__TASK OBJECTIVE__.
Search the material below for "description" and copy every line where it occurs.

__EXERCISE DATA__.
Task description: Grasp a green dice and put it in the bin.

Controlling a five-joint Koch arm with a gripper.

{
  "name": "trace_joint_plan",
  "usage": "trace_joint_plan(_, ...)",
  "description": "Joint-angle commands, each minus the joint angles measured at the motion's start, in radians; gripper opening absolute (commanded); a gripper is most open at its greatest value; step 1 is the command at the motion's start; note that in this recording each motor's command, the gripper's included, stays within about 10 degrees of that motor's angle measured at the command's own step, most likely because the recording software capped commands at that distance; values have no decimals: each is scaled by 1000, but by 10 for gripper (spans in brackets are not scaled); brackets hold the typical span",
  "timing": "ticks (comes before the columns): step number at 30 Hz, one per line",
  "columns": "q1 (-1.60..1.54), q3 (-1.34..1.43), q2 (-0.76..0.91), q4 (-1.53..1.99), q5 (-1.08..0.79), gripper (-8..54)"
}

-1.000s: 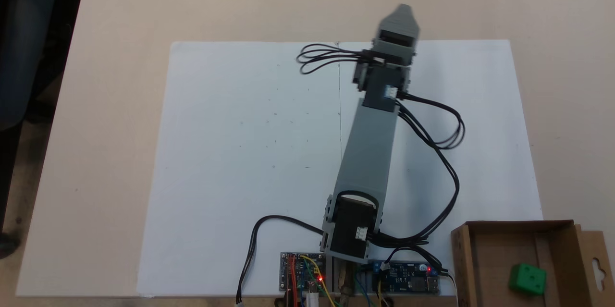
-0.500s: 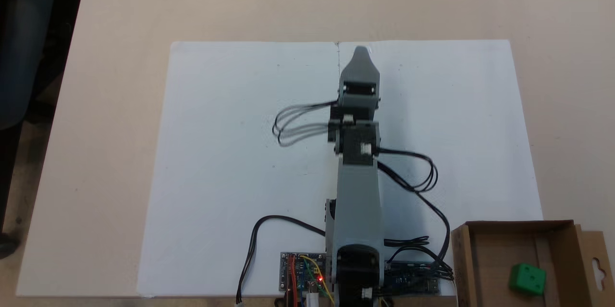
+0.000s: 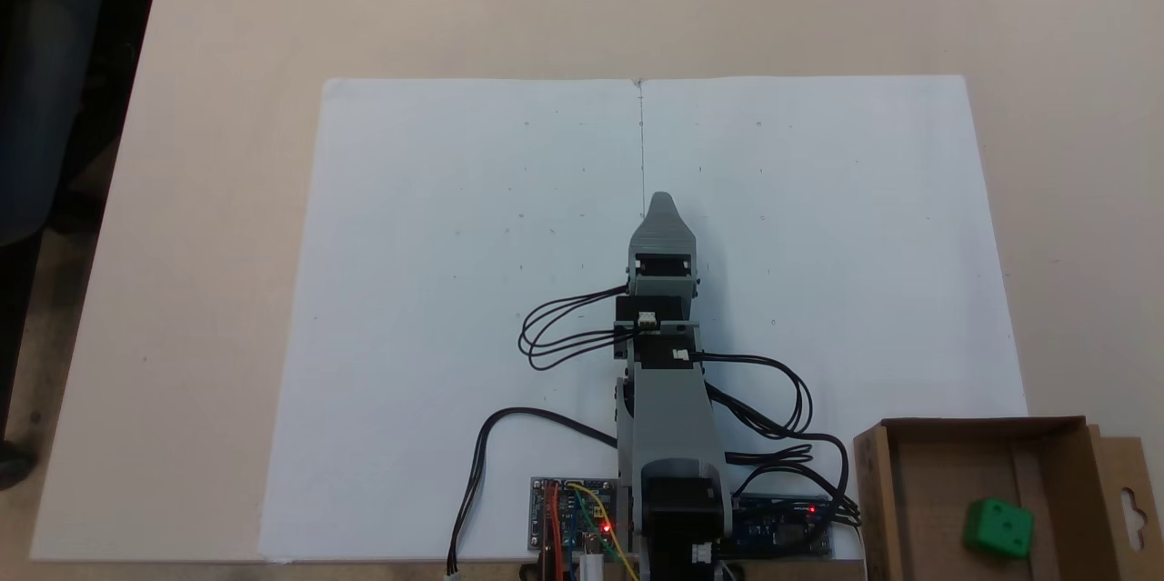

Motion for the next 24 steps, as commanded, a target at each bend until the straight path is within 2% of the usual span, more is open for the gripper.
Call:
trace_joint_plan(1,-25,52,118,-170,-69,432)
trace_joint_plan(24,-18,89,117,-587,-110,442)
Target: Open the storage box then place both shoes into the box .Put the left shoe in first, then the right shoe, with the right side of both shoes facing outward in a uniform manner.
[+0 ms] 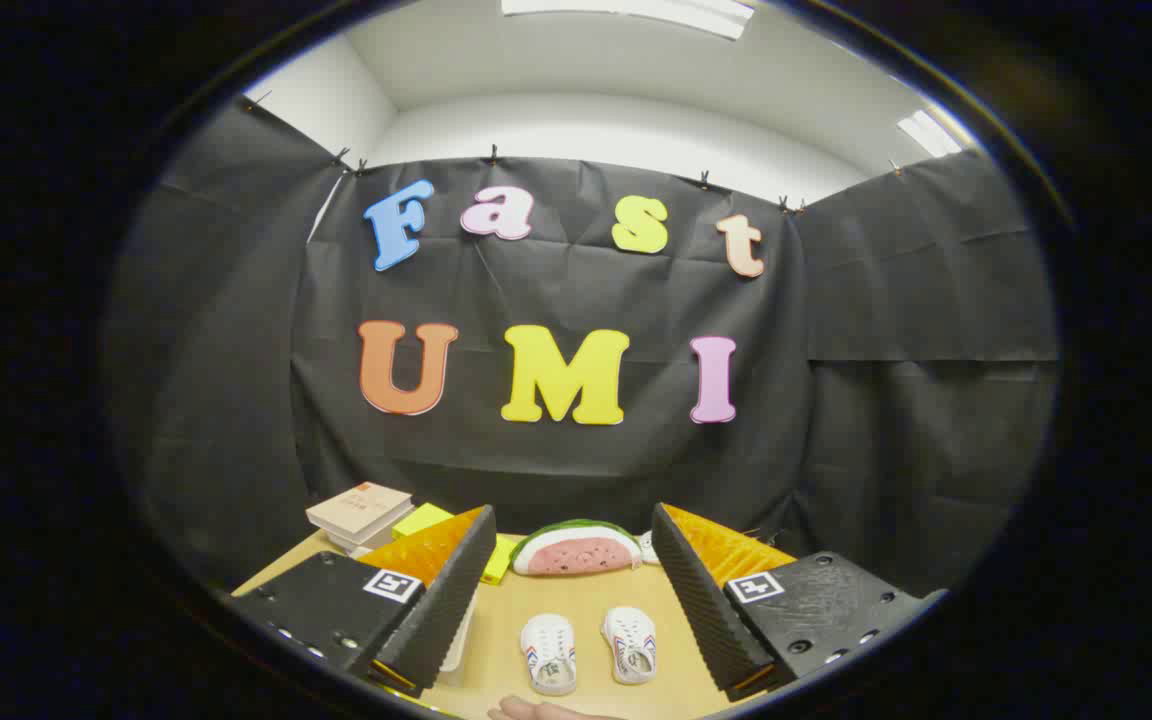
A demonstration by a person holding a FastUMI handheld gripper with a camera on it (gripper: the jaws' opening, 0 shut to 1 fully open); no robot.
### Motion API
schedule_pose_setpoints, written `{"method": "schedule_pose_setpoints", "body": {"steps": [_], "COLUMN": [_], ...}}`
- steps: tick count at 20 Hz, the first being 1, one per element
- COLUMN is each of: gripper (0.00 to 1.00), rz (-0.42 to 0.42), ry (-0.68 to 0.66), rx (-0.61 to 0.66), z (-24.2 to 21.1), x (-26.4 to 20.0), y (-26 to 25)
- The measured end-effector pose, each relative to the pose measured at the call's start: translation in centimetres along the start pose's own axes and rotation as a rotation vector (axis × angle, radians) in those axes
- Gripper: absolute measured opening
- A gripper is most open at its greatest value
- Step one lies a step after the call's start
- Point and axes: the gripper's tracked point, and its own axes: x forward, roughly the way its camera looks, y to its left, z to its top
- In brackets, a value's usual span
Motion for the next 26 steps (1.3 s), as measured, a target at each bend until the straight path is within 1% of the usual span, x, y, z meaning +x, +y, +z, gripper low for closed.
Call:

__SOLUTION FOR THIS TASK__.
Task description: Grasp a green dice and put it in the bin.
  "description": "Joint-angle commands, each minus the joint angles measured at the motion's start, in radians; gripper opening absolute (commanded); a gripper is most open at its greatest value; step 1 is the command at the motion's start; note that in this recording each motor's command, the gripper's included, stays within about 10 degrees of that motor's angle measured at the command's own step, most likely because the recording software capped commands at that distance; values have no decimals: each is scaled by 1000, but by 10 for gripper (spans in brackets are not scaled); brackets hold the typical span",

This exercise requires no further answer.